Since the Kigali Amendment implements a gradual phasedown, there is room for nations and organizations to go above and beyond their mandated requirements. With the support of first-movers, next-generation technologies will become cheaper, and barriers to implementation will be lessened. Following in the footsteps of earlier amendments to the Montreal Protocol, as more alternatives become available, the timeline for HFC phasedown can be accelerated. 

Early implementation of next-generation cooling technologies can have a global effect. Developing countries still in the process of phasing out HCFCs often switch to HFCs with high global warming potentials (GWPs). However, with swift and collaborative efforts, it is possible for developing countries to “leap-frog” to low-GWP alternatives, which already exist in most sectors.

There are opportunities to extend the Montreal Protocol even further. In addition to accelerating the HFC phasedown, there are gases which have not yet been included in the Protocol, but fall within its purview. Nitrous oxide (N2O), is now the most dominant ODS being emitted today, and it is the third most dominant greenhouse gas, after CO2 and methane. Other fluorinated gases like perfluorocarbons (PFCs) and sulfur hexafluoride (SF6) are also potent greenhouse gases, and they present yet another promising opportunity to extend the Montreal Protocol.  

V. Broader Lessons for Climate

The unprecedented results delivered by the Montreal Protocol were the result of decades of sustained effort and broad collaboration by nations, industry, and non-governmental bodies. Between official meetings, stakeholders and advocates worked together to imagine the possibilities of what the Montreal Protocol could accomplish. 

The Montreal Protocol’s legacy of collaboration and perseverance is what we hoped to build upon by hosting a workshop at Yale University in 2023 on HFCs and publishing a report on the takeaways. 

Though no treaty is perfect, the facts speak for themselves. The Montreal Protocol has delivered unprecedented results for the ozone layer and for the climate. In addition to phasing down HFCs, there are other ways that lessons from the Montreal Protocol can continue to inform climate efforts today: 

1. Engaging the public: Good science and effective science communication brought attention to the ozone issue and informed the public. The public response was instrumental in convincing governments and companies to take action on ozone. Concerned consumers brought about the collapse of the CFC aerosol market in the United States and spurred companies to begin developing alternatives. Citizens, scientists, and the media each have a critical role to play in driving climate efforts forward. 

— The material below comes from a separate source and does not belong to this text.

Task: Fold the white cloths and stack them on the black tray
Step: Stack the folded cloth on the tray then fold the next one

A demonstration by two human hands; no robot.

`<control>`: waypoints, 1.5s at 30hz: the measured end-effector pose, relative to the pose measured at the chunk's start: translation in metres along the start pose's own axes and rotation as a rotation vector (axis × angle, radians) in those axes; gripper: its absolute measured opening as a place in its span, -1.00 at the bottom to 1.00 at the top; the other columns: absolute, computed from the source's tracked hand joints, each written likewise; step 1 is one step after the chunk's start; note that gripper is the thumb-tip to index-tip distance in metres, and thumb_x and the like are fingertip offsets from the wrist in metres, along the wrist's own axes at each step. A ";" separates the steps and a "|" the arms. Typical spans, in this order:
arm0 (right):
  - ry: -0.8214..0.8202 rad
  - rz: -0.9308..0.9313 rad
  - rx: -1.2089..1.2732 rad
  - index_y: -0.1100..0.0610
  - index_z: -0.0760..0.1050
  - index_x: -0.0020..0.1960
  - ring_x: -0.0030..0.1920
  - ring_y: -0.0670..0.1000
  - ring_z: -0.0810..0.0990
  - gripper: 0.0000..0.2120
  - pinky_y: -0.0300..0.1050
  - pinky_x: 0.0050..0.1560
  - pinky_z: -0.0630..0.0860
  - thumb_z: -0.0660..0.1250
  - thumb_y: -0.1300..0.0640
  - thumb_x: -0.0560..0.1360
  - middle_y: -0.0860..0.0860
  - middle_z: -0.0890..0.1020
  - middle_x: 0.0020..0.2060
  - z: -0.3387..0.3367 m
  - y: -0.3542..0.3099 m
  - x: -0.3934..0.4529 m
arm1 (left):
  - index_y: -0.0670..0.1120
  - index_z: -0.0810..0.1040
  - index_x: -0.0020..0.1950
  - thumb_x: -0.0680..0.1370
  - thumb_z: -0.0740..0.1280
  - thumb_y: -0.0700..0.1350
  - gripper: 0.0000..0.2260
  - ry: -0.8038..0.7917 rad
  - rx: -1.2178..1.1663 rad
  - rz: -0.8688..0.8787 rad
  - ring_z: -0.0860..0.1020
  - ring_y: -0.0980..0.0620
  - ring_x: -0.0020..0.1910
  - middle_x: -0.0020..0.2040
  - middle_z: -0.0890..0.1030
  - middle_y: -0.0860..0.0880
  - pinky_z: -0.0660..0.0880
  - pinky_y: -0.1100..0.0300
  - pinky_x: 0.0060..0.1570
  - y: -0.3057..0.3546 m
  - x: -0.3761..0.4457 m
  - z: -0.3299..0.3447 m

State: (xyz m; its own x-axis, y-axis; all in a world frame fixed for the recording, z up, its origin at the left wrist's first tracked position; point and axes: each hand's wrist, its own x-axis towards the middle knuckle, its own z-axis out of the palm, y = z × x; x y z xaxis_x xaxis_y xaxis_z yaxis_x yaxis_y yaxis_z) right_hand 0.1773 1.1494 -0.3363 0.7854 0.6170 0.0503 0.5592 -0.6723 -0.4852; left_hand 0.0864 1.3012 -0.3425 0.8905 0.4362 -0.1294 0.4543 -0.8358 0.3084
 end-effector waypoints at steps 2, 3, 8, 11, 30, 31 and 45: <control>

2. An industry-specific approach: Part of the Montreal Protocol’s success comes from the fact that it narrowly targets a set of gases with a specific group of manufacturers and applications. The Protocol can provide a framework for designing binding global treaties to reduce the emissions of other super climate pollutants, starting with methane. It can also inform a sectoral approach to international climate negotiations, whereby different treaties exist for reducing emissions from different sectors, rather than a “one-size-fits all” approach. 

3. Start and strengthen: The Montreal Protocol began with goals that were ambitious, but achievable, and it has grown in its scope and speed over time, as phasedown protocols have become more established and new technologies have developed. Beginning with firm, but realistic goals creates the market for new technologies and maintains a stable environment for investment. 

4. Continued ambition: The achievements of the Montreal Protocol were not inevitable. They were the result of decades of sustained effort and the belief that such results were both possible and necessary. The story of the Montreal Protocol shows that seemingly unlikely success can be achieved through perseverance and collaboration. With determination and belief, past successes can be pushed even further. 

Today, the Montreal Protocol serves as a reminder that we can come together to solve our greatest challenges. And there is ever yet more to be done. We must stay hopeful and ambitious as we work together to ensure a better future for people and the environment. The world needs no less.